* **ASSIGNMENT**
Please print the entries below exactly, from the line with "A sample of" through the line with "Write the outline in that format.", including both of those lines and leaving out all others.

* **DATA SHOWN**
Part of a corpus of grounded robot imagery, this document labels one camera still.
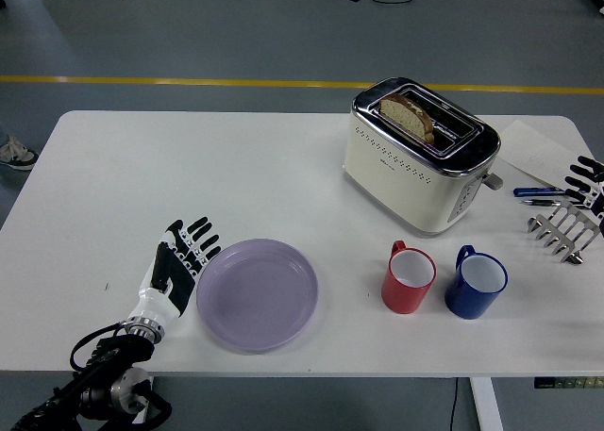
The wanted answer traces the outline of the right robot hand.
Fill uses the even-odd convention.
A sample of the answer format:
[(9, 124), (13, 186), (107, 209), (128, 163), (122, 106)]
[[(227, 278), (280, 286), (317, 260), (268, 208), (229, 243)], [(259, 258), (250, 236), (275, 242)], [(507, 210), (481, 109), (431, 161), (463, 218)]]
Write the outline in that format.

* * *

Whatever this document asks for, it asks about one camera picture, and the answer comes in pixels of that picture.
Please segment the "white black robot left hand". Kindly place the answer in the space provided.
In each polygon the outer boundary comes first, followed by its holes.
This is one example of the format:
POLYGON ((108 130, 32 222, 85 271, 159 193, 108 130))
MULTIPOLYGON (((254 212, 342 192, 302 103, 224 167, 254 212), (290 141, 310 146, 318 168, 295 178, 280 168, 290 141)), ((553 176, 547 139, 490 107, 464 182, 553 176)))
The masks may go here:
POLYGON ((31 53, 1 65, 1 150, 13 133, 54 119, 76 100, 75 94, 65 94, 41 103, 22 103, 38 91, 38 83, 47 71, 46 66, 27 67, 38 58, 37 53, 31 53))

* **RESULT OF THIS EXERCISE**
A sample of the answer format:
[(9, 124), (13, 186), (107, 209), (128, 163), (122, 106)]
[[(227, 278), (280, 286), (317, 260), (268, 208), (229, 243)], [(259, 258), (250, 236), (275, 242)], [(507, 210), (481, 109), (431, 161), (463, 218)]]
Write the outline in that format.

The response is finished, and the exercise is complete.